### EXERCISE REQUIREMENTS
Below are the records. Retype exactly the lines between the lines holding "(50, 196) = (92, 171)" and "The point at", inclusive.

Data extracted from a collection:

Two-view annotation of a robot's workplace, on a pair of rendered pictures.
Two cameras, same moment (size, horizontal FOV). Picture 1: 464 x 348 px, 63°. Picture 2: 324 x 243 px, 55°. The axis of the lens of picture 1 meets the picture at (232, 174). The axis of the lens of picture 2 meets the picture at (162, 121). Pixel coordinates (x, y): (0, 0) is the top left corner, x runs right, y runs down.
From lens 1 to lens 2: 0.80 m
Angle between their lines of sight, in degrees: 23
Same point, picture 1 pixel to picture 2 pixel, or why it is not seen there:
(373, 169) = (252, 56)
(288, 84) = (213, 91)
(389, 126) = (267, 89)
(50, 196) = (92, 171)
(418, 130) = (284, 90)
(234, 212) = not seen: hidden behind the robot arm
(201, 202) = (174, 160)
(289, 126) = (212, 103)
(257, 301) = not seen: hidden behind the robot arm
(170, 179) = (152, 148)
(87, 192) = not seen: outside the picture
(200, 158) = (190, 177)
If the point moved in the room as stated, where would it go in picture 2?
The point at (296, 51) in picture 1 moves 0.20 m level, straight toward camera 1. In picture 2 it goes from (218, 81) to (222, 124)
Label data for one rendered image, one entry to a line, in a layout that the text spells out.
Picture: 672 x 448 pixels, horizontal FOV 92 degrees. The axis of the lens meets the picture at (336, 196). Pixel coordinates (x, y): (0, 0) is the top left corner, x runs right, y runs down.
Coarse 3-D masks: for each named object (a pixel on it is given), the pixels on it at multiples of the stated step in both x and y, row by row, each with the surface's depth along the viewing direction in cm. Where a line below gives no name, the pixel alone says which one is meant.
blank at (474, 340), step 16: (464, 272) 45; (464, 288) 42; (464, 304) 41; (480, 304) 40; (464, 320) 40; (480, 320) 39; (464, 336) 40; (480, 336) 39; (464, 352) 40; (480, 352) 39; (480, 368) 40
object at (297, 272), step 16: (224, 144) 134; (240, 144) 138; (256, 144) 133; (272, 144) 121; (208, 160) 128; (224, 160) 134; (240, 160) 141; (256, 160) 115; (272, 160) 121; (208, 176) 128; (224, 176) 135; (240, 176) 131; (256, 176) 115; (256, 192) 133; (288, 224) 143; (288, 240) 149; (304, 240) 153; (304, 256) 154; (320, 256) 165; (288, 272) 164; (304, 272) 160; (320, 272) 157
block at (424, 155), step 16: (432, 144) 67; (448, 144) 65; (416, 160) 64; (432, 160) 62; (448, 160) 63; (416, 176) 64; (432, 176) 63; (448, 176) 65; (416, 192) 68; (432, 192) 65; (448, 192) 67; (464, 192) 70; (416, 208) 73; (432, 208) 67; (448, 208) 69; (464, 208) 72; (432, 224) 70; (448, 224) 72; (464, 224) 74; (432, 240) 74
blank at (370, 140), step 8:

### RESPONSE
(50, 196) = (92, 171)
(418, 130) = (284, 90)
(234, 212) = not seen: hidden behind the robot arm
(201, 202) = (174, 160)
(289, 126) = (212, 103)
(257, 301) = not seen: hidden behind the robot arm
(170, 179) = (152, 148)
(87, 192) = not seen: outside the picture
(200, 158) = (190, 177)
If the point moved in the room as stated, where would it go in picture 2?
The point at (296, 51) in picture 1 moves 0.20 m level, straight toward camera 1. In picture 2 it goes from (218, 81) to (222, 124)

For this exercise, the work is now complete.